Interim blog setup, rough notes being dumped here at the moment - I'll tidy once I get to a milestone. And sorry about the layout, that'll probably take even longer to get around to... #TODO

Neural Net Nuts and Bolts Speculation

Published on 2023-09-05 by @danja

braindump for future me

Chain of Thought

I've had dataflows on my mind this week, tracing through some code and seeing some coincidentally related material, eg. Tweet from Mark Watson :

Wowza! I asked ChatGPT with Diagrams Plugin to generate a UML sequence diagram for a SPARQL query to DBPedia: A+ grade

The other day I had a skim through some AI books I got in the 1990s, mostly curious what ideas were around then that have been forgotten, could maybe be revitalized. One notable takeaway was how ReLU (rectified linear unit, a diode) has since unseated tanh/sigmoid as the activation function of choice.

Seed of an Idea

Looking at a vanilla neural network, single numeric values flow through, getting modified along the way (and are backpropagated, changing weights). For tracking flows and highlighting things, medical diagnosis can use radioactive tracers.

Could something comparable be used with NNs?

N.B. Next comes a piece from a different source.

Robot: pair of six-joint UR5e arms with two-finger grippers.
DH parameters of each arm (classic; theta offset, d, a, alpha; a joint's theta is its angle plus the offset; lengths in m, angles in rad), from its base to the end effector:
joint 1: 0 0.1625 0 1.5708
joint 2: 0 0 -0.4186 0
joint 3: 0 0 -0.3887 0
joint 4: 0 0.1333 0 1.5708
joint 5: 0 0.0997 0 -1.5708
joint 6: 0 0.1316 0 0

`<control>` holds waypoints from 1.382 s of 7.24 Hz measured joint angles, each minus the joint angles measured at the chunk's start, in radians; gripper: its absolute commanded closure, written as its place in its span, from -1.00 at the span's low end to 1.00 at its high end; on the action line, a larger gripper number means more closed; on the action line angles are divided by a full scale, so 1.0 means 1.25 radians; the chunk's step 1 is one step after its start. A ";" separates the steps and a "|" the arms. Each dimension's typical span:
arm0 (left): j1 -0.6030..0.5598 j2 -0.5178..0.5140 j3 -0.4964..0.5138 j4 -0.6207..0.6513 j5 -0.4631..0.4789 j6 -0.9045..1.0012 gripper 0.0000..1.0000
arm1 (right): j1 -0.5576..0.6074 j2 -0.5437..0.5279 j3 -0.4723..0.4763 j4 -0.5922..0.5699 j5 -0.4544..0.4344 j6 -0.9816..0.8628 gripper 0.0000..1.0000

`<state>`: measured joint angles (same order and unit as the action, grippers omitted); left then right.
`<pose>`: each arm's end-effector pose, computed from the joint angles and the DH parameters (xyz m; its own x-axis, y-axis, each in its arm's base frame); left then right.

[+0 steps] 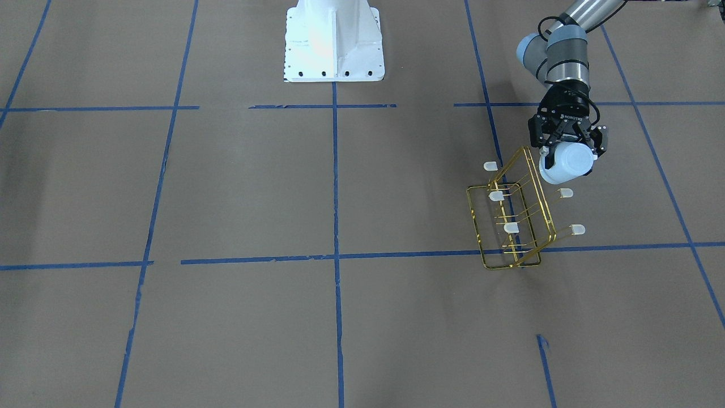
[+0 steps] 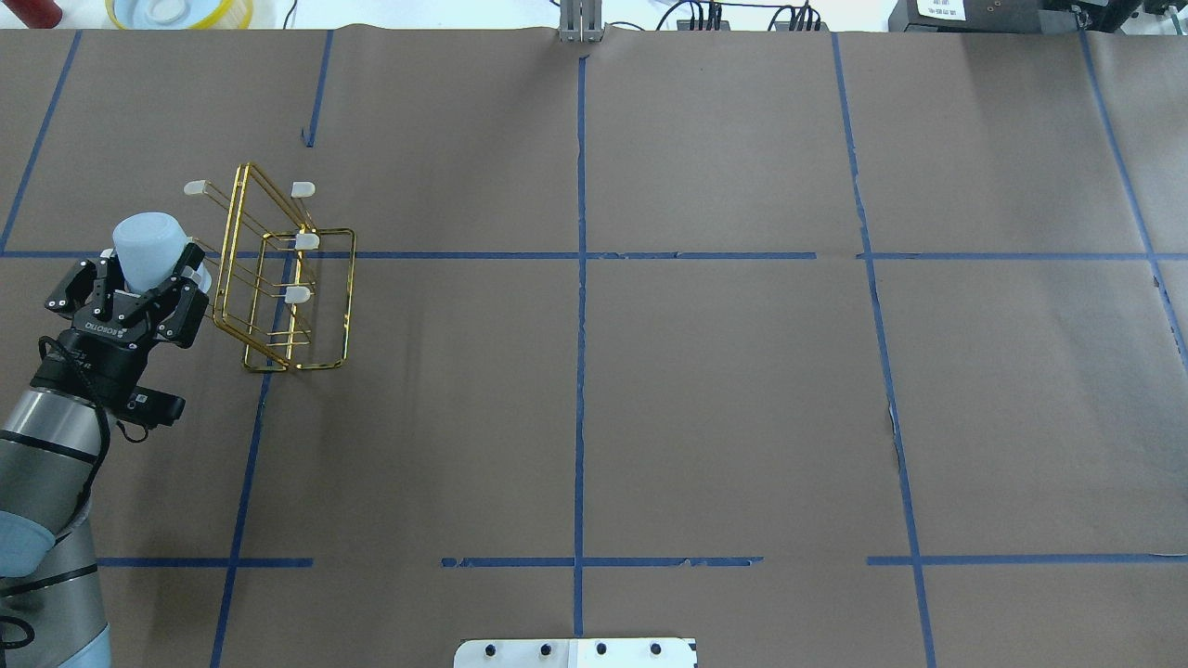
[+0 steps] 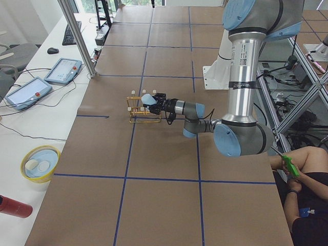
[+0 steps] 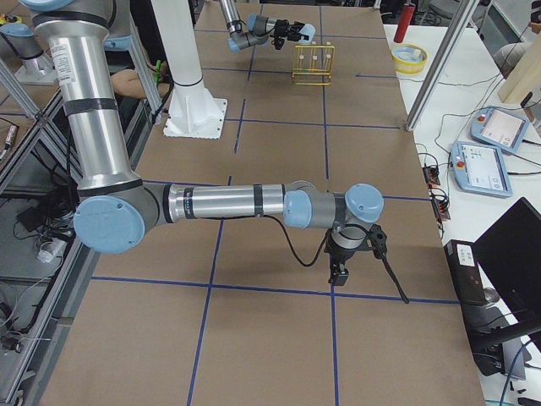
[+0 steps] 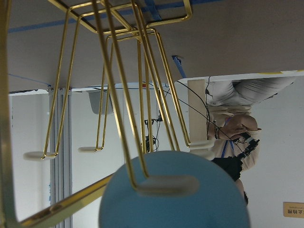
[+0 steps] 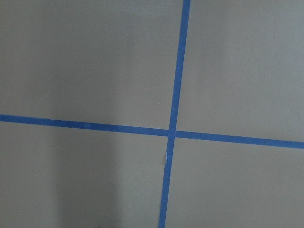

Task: Hang cup on cup holder
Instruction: 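Carry the cup with the left gripper onto a peg of the gold rack, then open the left gripper and pull it back from the hung cup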

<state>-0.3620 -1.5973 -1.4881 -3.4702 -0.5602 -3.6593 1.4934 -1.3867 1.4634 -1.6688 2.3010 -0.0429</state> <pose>0.3245 -0.3846 0.4879 -0.7020 -0.2279 0.6747 -0.6894 -0.0201 -0.7241 0.0019 -0.5636 0.6444 0.7399 -0.0862 0.6672 0.1091 0.9940 0.0073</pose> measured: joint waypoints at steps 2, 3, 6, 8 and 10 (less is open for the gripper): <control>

At the input layer a value x is given to a node, subsequently each node receives a bunch of values from connected nodes in the previous layer. What if instead a pair of values were passed (x, C), where C is a marker constant, what should come out of a node, what about side effects?

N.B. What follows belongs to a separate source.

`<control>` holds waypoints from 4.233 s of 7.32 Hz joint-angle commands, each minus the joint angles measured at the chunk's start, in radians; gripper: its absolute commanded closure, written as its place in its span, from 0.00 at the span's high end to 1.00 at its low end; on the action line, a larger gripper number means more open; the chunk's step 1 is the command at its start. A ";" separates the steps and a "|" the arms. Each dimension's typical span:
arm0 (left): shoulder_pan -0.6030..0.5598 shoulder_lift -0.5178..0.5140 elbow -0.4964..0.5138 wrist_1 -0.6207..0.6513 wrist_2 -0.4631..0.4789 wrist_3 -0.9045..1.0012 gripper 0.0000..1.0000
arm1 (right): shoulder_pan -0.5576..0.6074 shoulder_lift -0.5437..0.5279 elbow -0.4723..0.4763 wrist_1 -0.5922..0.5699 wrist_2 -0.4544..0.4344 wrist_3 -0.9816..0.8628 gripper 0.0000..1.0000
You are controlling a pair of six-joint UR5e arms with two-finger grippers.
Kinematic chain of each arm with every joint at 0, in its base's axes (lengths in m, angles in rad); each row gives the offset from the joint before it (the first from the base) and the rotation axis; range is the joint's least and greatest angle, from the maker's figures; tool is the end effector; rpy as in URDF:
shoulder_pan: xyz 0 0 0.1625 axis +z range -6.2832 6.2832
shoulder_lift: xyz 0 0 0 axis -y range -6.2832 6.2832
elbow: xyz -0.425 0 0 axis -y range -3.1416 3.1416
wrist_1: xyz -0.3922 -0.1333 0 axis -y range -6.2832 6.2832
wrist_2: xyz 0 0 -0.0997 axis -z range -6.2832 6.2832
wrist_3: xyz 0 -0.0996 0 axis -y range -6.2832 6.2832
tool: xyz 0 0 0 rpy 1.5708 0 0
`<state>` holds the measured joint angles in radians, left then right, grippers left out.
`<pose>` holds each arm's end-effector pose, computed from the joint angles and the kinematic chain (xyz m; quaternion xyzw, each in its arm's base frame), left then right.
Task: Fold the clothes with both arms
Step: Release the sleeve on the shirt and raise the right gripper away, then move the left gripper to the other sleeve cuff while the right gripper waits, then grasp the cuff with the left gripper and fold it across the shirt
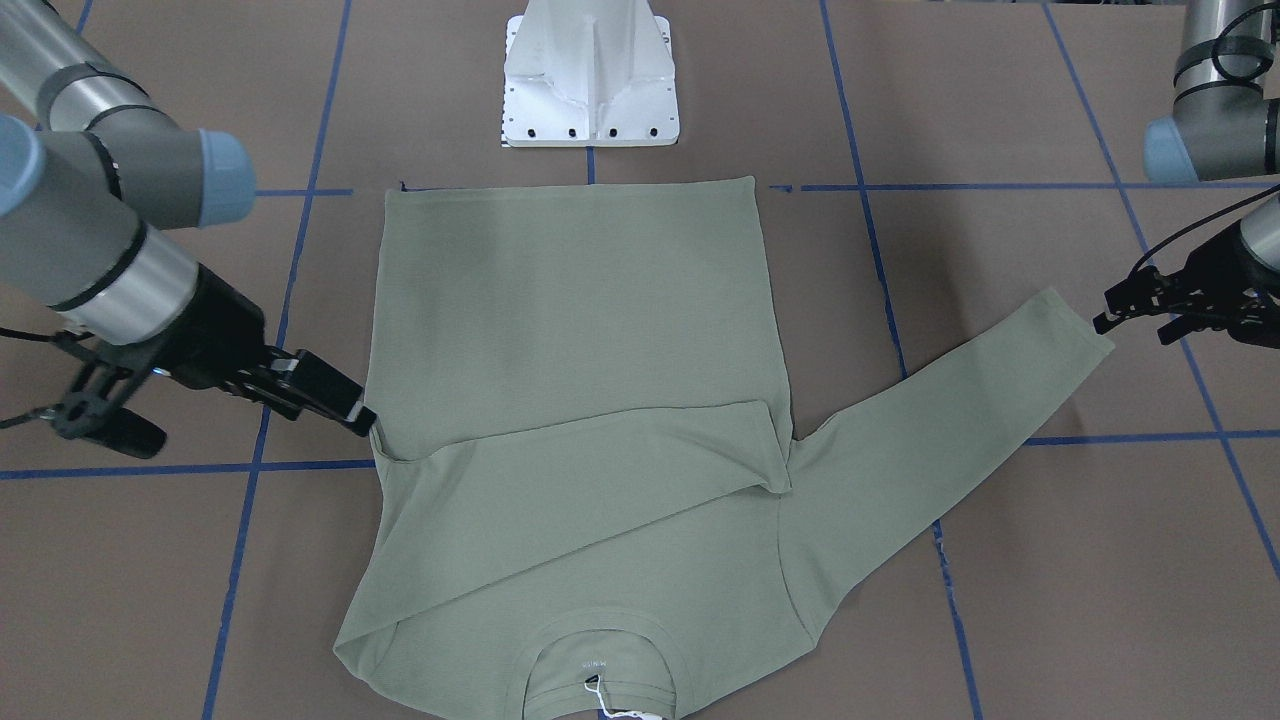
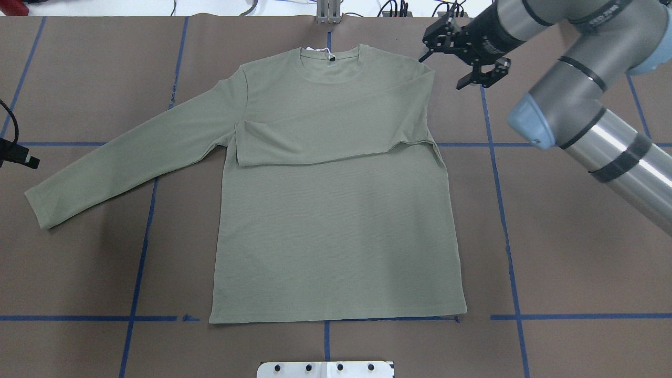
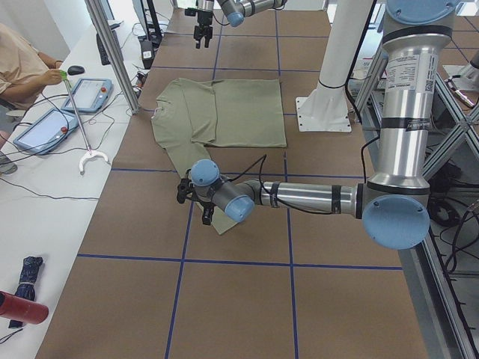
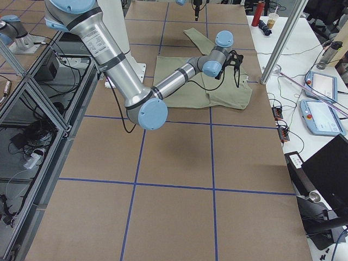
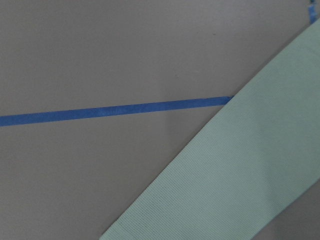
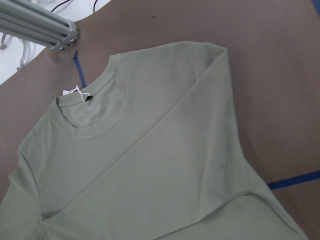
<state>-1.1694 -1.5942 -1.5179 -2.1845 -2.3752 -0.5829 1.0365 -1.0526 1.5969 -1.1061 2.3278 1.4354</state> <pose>0.1478 -0.5057 0.6016 0.0564 0.4556 0.0324 0.8878 -0.2805 -0.6014 0.2828 -0.0211 -0.5531 0.1934 0.8101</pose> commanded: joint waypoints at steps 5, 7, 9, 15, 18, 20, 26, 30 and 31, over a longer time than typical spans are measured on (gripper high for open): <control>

First pass, how about this : the treatment of the x values stays exactly the same as in the vanilla case - but a C is hitching a ride. A selection function at the node picks the C from the input pairs with the highest value from its inputs. This is the value passed along from this node to nodes in the next layer.

The side effect I have in mind is similar to the way weights are adjusted in backprop, that the node takes on a value of C. This could also occur on the backprop phase, so each node holds (Cf, Cb).

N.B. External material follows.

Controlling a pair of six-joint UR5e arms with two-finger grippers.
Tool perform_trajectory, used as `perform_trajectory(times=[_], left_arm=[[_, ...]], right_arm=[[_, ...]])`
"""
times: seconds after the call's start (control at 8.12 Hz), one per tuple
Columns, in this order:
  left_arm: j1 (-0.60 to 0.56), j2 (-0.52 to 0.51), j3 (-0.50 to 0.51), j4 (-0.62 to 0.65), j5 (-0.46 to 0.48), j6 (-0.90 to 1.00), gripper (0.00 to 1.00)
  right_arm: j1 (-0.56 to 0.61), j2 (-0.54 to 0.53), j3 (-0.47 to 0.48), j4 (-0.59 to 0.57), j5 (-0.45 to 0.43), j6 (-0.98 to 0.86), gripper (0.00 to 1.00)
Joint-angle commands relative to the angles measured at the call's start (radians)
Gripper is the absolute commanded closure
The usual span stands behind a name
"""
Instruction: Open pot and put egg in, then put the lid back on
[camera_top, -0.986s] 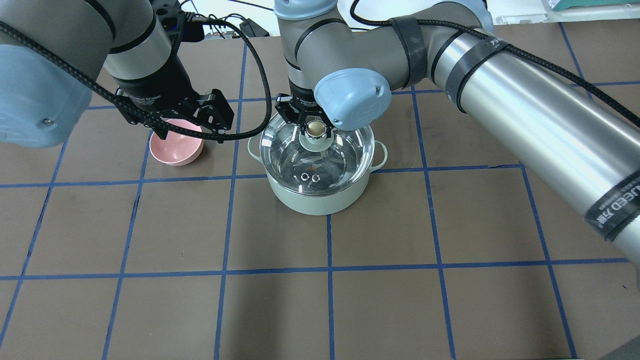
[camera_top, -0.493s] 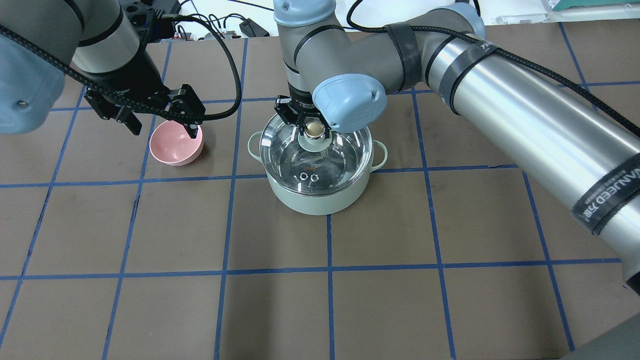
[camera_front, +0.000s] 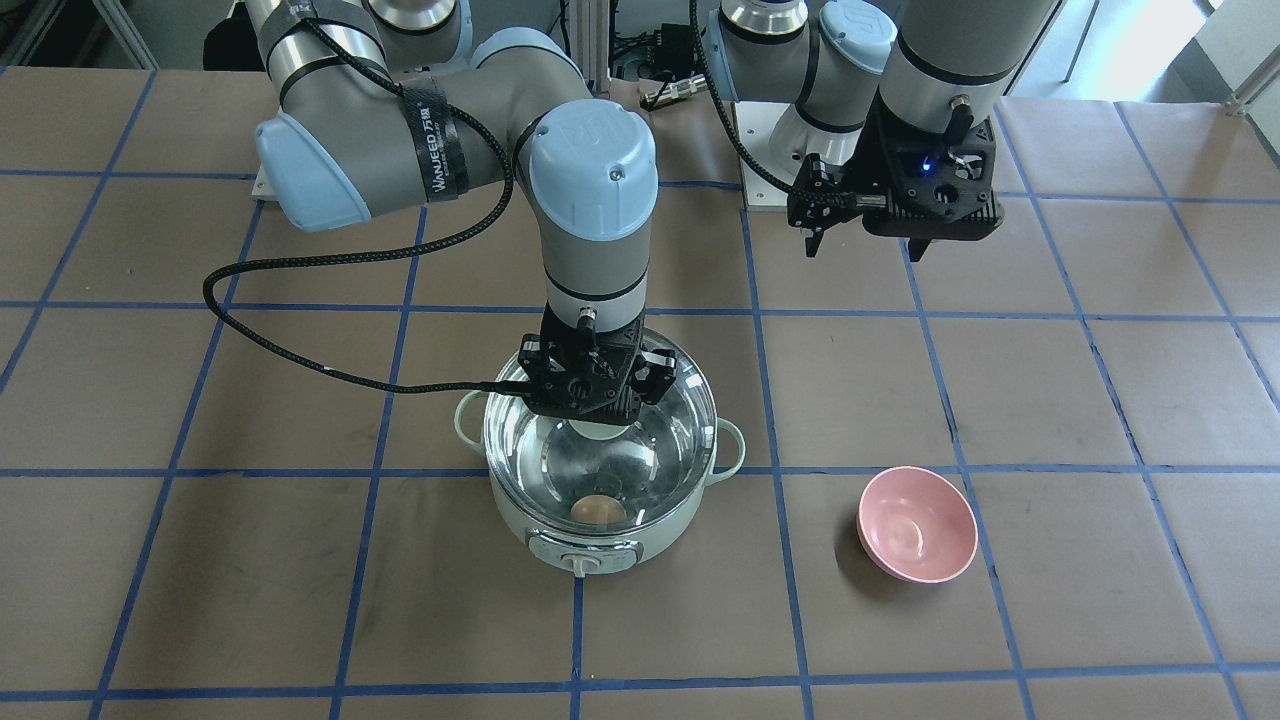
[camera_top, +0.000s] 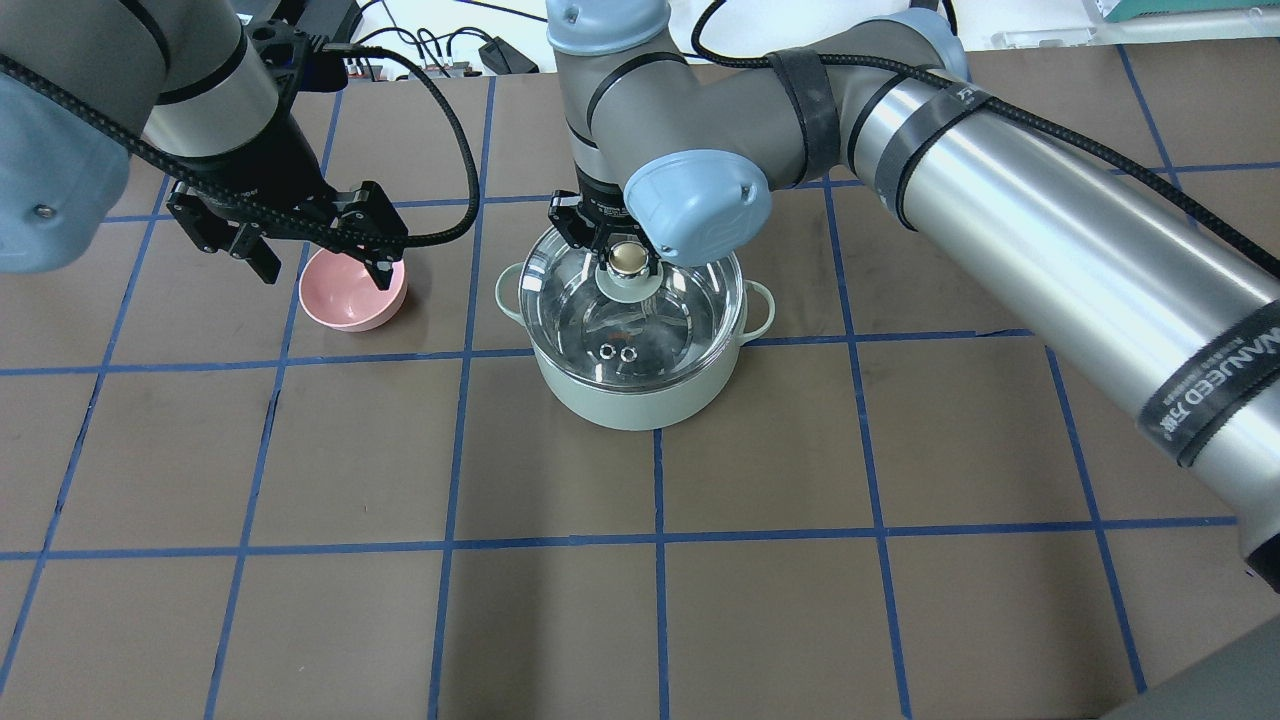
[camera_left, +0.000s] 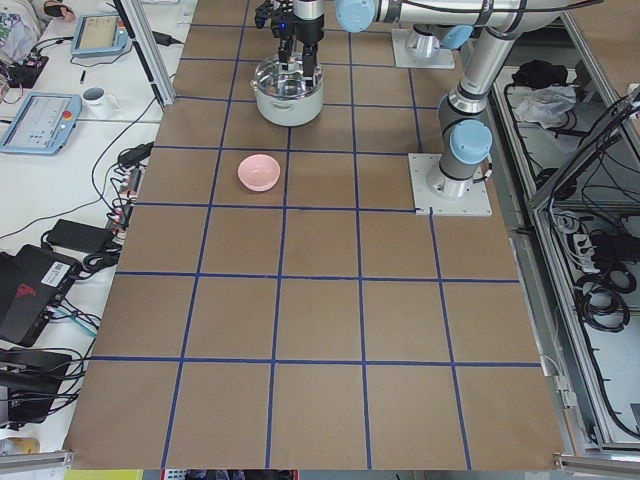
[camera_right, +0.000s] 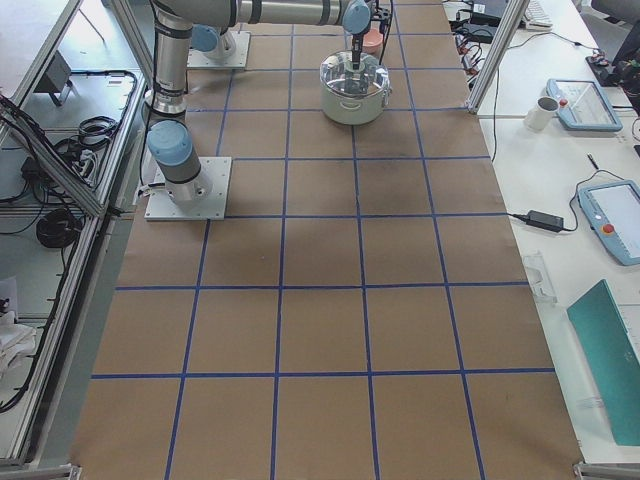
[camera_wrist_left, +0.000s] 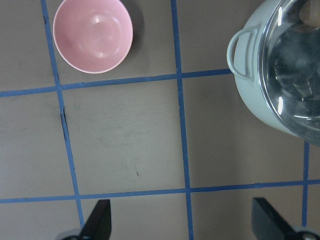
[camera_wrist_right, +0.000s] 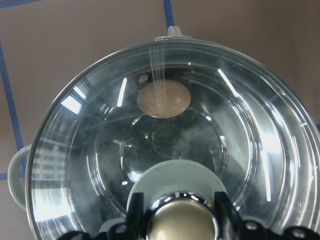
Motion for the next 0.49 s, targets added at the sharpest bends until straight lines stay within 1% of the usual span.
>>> perform_trajectory(times=[0.0,0.37], left_arm=[[-0.001,0.002,-0.002,-0.001,0.005,-0.001,0.0],[0.001,0.0,-0.002,-0.001,-0.009,0.007,0.0]], right_arm=[[-0.001,0.003,0.0,0.0,0.0,-0.019,0.59],[-0.002,0.008,-0.002,-0.002,0.0,-0.02,0.59]])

Are there any implementation issues I haven't seen? Might this be any use for anything?

To investigate, I guess trying it in toy network code would be the next step.

There's a kind of bigger picture/generalization aspect to this. What if the values passed around, rather than usual single values or strange pairs as above, are arbitrary data structures? The transfer funtions are arbitrary? I'm pretty sure there'll be net designs which pass matrices of real numbers around, I've a feeling there might be calculation performance optimization potential somewhere around there. But I haven't a clue what activation functions would be appropriate...

On the function question, usually differentiability is canon. But in a view from 1km, this is a special case where optimization is done through convex optimization, hill-climbing over the number spaces. Other optimization techniques exist, eg. combinatorial, integer programming.

I've not read much about optimization techniques, apart from bits in papers along the lines of "We found 5 layers gave accuracy within 2%, 6 or more only gave fractional improvement.". The relative benefits of different activation functions was looked at a lot in the early days of Deep Learning. But nowadays experiments (I've seen) tend to be looking more at large-scale topologies, with the subunits chosen from known good black boxes (from a box of black boxes?).

I don't know, but perhaps the space of possible network functionality could be explored with a bit of meta-programming, trying different setups as above. It feels like it should be automatable.

To borrow from the Outer Limits :

There is nothing wrong with your neural network. We will control the datatypes. We will control the activation functions.